September 23, 2008
Has George Will Gone Native?
In a Washington Post article entitled "McCain Loses His Head," conservative columnist George Will hammers McCain for calling for the resignation of Chris Cox, chairman of the Securities and Exchange Commission.
Toward the close of his piece, Will writes,
Conservatives who insist that electing McCain is crucial usually start, and increasingly end, by saying he would make excellent judicial selections. But the more one sees of his impulsive, intensely personal reactions to people and events, the less confidence one has that he would select judges by calm reflection and clear principles, having neither patience nor aptitude for either.It is arguable that, because of his inexperience, Obama is not ready for the presidency. It is arguable that McCain, because of his boiling moralism and bottomless reservoir of certitudes, is not suited to the presidency. Unreadiness can be corrected, although perhaps at great cost, by experience. Can a dismaying temperament be fixed?

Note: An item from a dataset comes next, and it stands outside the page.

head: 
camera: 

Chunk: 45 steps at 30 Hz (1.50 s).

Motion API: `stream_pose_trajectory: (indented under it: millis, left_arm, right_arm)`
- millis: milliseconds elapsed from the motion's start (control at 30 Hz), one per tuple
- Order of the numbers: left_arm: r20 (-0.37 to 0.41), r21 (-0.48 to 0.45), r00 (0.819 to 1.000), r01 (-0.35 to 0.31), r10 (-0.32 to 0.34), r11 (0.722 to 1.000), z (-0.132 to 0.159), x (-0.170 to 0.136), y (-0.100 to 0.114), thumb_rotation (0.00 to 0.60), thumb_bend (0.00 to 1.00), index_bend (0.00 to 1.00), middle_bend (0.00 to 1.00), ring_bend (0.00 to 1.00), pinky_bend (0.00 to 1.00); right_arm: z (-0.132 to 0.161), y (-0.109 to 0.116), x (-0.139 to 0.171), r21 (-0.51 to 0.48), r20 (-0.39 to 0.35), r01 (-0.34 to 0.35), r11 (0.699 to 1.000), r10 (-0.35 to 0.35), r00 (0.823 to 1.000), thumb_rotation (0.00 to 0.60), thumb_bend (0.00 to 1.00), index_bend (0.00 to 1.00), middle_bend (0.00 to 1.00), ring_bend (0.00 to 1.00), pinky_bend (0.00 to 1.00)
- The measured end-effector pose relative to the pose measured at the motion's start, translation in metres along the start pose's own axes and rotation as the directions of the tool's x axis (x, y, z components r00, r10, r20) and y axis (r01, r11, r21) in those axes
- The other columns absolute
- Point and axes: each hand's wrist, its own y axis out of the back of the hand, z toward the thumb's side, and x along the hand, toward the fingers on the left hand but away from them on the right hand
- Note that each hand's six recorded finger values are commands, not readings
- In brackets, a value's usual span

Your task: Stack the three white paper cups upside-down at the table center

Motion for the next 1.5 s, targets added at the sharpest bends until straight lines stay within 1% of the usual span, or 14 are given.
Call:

Joseph Conrad's Heart of Darkness follows the trek up an African jungle river by a man hired to find a missing agent of a company. Film director Francis Ford Coppola used the storyline in his movie Apocalypse Now. In both cases, the missing man was named Kurtz. And in both cases Kurtz went native and became one of those who surrounded him.
Has George Will gone native, too?
Will spends his Sunday mornings sitting at the round table on ABC's "This Week with George Stephanopoulos" along with regulars Donna Brazille (Gore's campaign manager in 2000), Cokie Roberts (daughter of Hale & Lindy Boggs, both Democrat representatives from Louisiana), Sam Donaldson (former ABC News anchor), and, of course, George Stephanopoulos (a prominent member of the 1992 Bill Clinton campaign staff).
In this DNC mix, Will is the token conservative who often sits pensively until given a chance to offer his counterpoint, if he has one, quietly and with limited passion. It's ABC's version of a fair-and-balanced discussion.
After reading Will's WaPo piece, one is left wondering: Has George succumbed to peer pressure from the Liberals of the Round Table?
Or, is this his payback to the GOP for not making him a journalistic insider during the Bush administration? Even Woodward got more access than Will.